= ABOUT THIS TASK =
Your task is to transcribe the entries below exactly, from their first line down to the line containing "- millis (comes", and to stop there.

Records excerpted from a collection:
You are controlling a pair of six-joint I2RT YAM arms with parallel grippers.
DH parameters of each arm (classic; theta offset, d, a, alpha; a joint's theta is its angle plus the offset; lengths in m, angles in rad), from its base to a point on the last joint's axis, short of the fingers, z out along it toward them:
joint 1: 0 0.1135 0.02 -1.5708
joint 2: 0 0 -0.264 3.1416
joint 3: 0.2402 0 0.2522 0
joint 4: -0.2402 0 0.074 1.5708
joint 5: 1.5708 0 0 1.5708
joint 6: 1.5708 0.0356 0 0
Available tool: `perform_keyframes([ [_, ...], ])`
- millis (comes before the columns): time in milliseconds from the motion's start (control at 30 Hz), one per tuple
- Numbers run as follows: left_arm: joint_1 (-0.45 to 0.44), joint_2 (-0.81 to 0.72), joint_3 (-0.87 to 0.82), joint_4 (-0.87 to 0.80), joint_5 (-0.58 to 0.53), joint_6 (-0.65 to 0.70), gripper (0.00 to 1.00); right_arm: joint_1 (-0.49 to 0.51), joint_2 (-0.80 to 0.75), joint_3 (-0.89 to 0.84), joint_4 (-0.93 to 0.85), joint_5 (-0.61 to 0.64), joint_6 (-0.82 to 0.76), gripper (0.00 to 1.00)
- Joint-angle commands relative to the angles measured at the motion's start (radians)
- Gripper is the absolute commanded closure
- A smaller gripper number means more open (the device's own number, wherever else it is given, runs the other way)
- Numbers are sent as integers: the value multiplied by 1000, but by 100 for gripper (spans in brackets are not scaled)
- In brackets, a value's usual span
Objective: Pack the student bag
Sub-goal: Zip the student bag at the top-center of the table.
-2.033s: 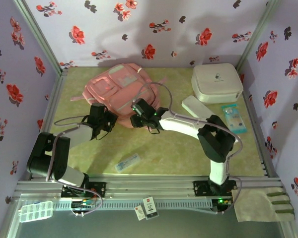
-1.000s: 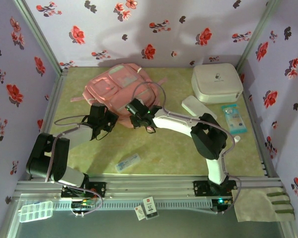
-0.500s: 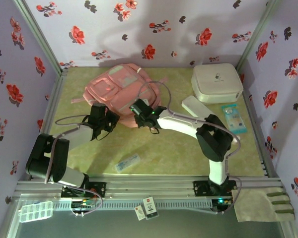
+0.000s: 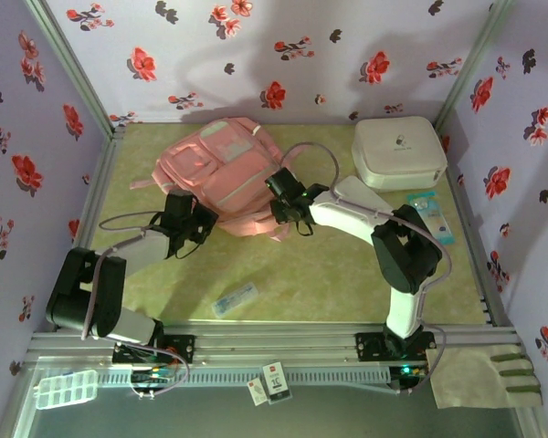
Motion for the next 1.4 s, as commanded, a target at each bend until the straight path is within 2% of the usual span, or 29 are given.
perform_keyframes([
  [0, 5, -33, 7, -25, -6, 39, 96, -2, -27, -8, 20, -42, -93, 75],
  [233, 6, -37, 6, -27, -5, 41, 96, -4, 6, 16, -5, 1, -91, 87],
  [467, 8, -40, 6, -39, -5, 51, 96, -46, -8, -4, -30, 200, -1, 98],
  [533, 8, -40, 4, -41, -4, 56, 96, -86, -15, -15, -38, 207, 50, 100],
  [633, 0, -31, 18, -46, 26, 86, 96, -105, -7, -13, -72, 188, 71, 100],
  [867, -19, 26, 102, -171, 54, 217, 95, 16, -77, -147, -89, 44, 71, 100],
  [1000, -6, 64, 193, -261, 27, 316, 93, 109, -135, -251, -27, -158, 70, 100],
  [1100, 11, 111, 281, -330, 2, 389, 91, 178, -149, -280, 61, -246, 67, 100],
  [1200, 34, 155, 363, -402, -73, 445, 91, 194, -139, -256, 134, -296, 73, 100],
  [1267, 57, 166, 394, -436, -116, 458, 85, 194, -120, -217, 163, -295, 76, 100],
  [1367, 85, 125, 387, -438, -141, 447, 67, 194, -80, -144, 179, -271, 79, 100],
])
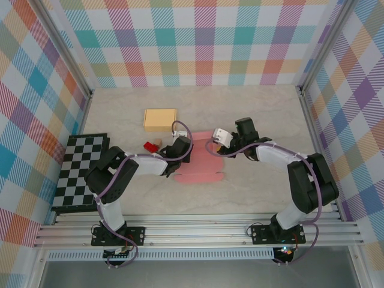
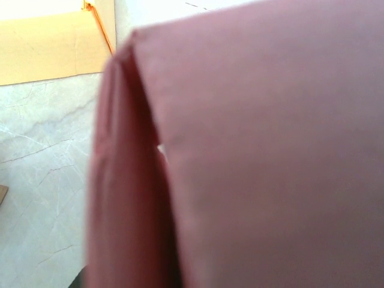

= REPLY =
You are controlling a pair of six-joint I2RT YAM arms with parallel grippers.
DH parameters of each arm (classic; theta offset, d, a, alpha; a joint's theta is its angle plus the offset; lengths in m, angles in rad), from its base to a point on the last joint's axis, short of the fingers, z out along it toward them:
joint 1: 0 0.1135 0.02 -1.5708
joint 2: 0 0 -0.264 3.1416
joint 3: 0.2402 0 0.2522 0
joint 4: -0.2402 0 0.074 1.5708
joint 5: 1.5708 0 0 1.5708
joint 6: 1.5708 0.0356 0 0
Available tool: `perform_keyframes([ [_, ...], ])`
- millis (comes before the columns): time in milliseconds from the motion's start (control at 30 Hz), one per tuple

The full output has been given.